**WHAT THE TASK REQUIRES**
Output, word for word and without pictures, the lines from the one containing "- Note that" through the final line of the listing below.

**MATERIAL PROVIDED**
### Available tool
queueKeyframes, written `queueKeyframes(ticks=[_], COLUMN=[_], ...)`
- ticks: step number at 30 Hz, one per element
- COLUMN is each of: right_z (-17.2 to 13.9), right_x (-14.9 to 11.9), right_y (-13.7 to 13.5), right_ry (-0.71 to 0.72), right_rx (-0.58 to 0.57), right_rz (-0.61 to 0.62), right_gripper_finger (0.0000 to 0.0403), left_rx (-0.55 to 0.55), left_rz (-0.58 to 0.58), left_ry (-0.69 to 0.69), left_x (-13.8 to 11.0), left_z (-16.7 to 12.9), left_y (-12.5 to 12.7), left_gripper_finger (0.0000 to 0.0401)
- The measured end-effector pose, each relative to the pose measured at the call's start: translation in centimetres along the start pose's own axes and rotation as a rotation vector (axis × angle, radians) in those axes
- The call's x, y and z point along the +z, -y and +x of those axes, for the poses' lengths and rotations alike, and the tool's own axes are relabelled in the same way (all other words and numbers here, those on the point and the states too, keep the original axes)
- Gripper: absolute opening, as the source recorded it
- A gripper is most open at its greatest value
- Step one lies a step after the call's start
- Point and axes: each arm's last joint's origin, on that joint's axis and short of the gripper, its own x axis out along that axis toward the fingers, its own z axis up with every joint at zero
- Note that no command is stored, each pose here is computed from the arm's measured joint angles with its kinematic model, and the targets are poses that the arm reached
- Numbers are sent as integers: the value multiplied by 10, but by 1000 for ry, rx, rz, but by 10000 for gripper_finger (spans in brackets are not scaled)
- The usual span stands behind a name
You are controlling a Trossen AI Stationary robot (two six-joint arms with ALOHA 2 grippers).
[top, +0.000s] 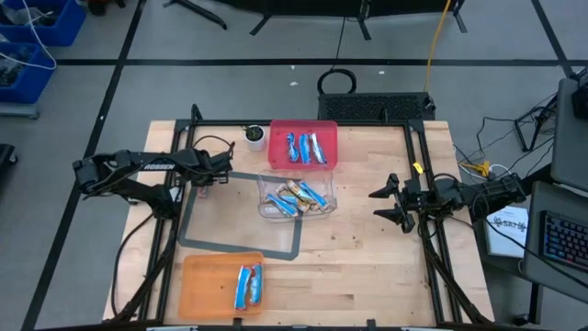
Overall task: Pick and place Granola Bars by type
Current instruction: Put the red granola bar into the orange bin
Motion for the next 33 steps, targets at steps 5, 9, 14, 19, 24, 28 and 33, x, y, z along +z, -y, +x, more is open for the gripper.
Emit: queueKeyframes(ticks=[5,9,14,19,24,28,33], right_z=[0,0,0,0,0,0,0], right_x=[0,0,0,0,0,0,0], right_y=[0,0,0,0,0,0,0], right_ry=[0,0,0,0,0,0,0], right_rx=[0,0,0,0,0,0,0], right_rz=[0,0,0,0,0,0,0], right_gripper_finger=[267,267,267,267,267,267,267], left_rx=[3,-5,-21,-4,-22,-31,-68], left_rz=[12,35,58,88,137,175,238], left_ry=[-3,-6,-4,39,95,120,133], left_x=[0,2,8,19,32,36,34], left_z=[0,-4,-17,-43,-84,-125,-172], left_y=[0,1,7,13,21,21,17], left_gripper_finger=[9,7,6,5,5,5,5])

**COMPLETED EXERCISE**
- Note that no command is stored, each pose here is computed from the arm's measured joint angles with its kinematic model, and the targets are poses that the arm reached
- Numbers are sent as integers: the value multiplied by 10, but by 1000 for ry, rx, rz, but by 10000 for gripper_finger (spans in brackets are not scaled)
- The usual span stands behind a name
You are controlling a Trossen AI Stationary robot (two six-joint arms with ALOHA 2 grippers).
[top, +0.000s] 
Overall task: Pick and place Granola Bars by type
Current instruction: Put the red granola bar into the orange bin
Motion for the next 33 steps, targets at steps 5, 9, 14, 19, 24, 28 and 33, x, y, z along +z, -y, +x, more is open for the gripper.
Emit: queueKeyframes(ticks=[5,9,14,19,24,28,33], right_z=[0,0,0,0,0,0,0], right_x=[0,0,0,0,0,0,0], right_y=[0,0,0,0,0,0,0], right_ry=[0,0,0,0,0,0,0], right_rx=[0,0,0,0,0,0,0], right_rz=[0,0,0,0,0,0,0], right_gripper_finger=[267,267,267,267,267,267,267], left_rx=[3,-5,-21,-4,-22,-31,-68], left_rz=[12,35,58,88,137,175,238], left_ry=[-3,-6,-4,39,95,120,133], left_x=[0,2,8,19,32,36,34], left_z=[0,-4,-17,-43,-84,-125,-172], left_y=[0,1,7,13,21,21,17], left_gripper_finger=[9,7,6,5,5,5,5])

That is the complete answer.